__SUPPLIED INFORMATION__
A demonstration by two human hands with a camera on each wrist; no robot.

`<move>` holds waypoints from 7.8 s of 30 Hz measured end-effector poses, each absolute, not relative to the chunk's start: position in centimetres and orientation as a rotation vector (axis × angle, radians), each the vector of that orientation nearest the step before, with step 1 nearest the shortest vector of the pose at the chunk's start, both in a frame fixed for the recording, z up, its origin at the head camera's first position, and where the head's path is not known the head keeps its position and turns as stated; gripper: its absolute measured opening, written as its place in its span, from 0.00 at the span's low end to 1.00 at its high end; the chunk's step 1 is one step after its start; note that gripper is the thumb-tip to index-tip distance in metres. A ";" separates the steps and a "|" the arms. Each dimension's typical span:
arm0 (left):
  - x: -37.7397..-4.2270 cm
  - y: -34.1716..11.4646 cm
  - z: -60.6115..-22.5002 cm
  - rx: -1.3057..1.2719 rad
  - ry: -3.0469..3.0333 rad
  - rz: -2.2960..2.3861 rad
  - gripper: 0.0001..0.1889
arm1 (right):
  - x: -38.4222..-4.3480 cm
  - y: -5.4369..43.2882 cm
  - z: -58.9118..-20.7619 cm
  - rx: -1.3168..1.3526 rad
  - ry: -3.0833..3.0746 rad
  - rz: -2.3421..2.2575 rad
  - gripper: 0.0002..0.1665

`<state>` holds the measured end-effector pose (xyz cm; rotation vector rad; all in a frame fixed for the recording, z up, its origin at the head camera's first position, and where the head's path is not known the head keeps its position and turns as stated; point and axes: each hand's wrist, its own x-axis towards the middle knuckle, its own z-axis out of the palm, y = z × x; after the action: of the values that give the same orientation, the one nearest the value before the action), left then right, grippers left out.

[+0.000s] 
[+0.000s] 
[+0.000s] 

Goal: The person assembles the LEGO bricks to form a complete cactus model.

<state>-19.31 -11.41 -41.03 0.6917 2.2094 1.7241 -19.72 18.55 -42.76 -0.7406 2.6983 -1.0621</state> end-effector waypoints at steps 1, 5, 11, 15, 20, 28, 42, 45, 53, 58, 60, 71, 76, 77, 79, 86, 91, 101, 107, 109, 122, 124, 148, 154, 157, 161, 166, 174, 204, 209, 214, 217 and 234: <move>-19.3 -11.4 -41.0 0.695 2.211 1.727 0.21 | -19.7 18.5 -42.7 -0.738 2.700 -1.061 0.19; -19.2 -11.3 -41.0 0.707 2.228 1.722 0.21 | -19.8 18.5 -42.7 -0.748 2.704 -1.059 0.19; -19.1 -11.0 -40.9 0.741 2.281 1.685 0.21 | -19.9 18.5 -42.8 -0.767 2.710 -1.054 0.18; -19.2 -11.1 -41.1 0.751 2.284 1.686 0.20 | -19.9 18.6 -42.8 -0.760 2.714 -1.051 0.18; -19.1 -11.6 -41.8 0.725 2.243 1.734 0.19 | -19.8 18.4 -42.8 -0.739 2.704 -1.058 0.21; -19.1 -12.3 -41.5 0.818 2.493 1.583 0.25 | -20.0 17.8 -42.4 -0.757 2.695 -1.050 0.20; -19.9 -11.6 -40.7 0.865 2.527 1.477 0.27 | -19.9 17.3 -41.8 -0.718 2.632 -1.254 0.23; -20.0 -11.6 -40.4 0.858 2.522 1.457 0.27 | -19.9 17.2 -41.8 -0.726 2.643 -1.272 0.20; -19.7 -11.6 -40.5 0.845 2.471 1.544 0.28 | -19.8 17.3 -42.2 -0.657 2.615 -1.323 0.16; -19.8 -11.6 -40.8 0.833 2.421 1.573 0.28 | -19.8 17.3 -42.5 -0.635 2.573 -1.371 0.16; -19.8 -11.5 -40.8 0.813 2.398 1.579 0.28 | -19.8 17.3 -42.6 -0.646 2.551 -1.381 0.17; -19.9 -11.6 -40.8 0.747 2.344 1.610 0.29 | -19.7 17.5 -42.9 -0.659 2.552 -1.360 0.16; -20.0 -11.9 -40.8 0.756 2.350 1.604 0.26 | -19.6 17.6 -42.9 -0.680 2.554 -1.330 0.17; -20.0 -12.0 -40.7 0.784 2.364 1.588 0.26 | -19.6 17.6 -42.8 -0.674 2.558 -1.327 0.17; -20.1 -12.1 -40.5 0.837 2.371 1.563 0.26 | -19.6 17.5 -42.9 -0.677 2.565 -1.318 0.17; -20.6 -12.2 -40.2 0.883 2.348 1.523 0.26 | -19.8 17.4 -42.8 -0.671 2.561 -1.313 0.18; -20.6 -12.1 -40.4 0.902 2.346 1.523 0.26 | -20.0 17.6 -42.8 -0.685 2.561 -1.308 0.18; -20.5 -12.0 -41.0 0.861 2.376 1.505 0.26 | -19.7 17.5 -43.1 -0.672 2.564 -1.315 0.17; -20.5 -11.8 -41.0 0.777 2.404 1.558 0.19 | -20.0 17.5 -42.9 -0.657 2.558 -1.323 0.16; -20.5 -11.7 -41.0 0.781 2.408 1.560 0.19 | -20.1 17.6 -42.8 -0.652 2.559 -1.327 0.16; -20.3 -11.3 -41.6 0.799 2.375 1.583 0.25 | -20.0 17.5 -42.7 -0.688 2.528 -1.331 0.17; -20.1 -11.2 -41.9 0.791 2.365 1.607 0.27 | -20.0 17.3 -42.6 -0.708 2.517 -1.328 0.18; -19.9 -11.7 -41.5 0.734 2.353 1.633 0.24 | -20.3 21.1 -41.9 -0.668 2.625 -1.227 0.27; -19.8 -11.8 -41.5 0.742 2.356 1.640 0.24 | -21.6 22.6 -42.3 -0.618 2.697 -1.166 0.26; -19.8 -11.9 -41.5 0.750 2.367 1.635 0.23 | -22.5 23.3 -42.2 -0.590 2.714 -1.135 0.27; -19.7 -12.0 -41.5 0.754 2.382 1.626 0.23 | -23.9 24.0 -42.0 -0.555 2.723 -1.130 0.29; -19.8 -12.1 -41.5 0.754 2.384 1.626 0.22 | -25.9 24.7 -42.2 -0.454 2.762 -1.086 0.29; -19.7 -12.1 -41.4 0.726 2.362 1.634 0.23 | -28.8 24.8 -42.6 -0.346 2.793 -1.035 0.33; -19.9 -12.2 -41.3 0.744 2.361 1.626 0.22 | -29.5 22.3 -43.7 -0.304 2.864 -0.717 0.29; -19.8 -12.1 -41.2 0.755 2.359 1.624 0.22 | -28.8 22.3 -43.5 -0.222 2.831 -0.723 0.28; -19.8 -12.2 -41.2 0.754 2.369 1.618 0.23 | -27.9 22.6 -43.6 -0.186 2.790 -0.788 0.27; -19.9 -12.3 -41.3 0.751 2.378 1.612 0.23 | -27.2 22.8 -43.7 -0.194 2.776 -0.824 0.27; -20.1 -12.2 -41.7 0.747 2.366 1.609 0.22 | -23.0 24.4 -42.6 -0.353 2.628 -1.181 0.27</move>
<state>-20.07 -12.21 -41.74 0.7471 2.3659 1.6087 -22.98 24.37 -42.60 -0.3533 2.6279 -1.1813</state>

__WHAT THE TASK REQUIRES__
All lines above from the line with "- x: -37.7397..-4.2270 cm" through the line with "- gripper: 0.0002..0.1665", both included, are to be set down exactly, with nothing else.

__SOLUTION__
  - x: -37.7397..-4.2270 cm
  - y: -34.1716..11.4646 cm
  - z: -60.6115..-22.5002 cm
  - rx: -1.3057..1.2719 rad
  - ry: -3.0469..3.0333 rad
  - rz: -2.2960..2.3861 rad
  - gripper: 0.0001..0.1889
arm1 (right):
  - x: -38.4222..-4.3480 cm
  - y: -5.4369..43.2882 cm
  - z: -58.9118..-20.7619 cm
  - rx: -1.3168..1.3526 rad
  - ry: -3.0833..3.0746 rad
  - rz: -2.3421..2.2575 rad
  - gripper: 0.0002..0.1665

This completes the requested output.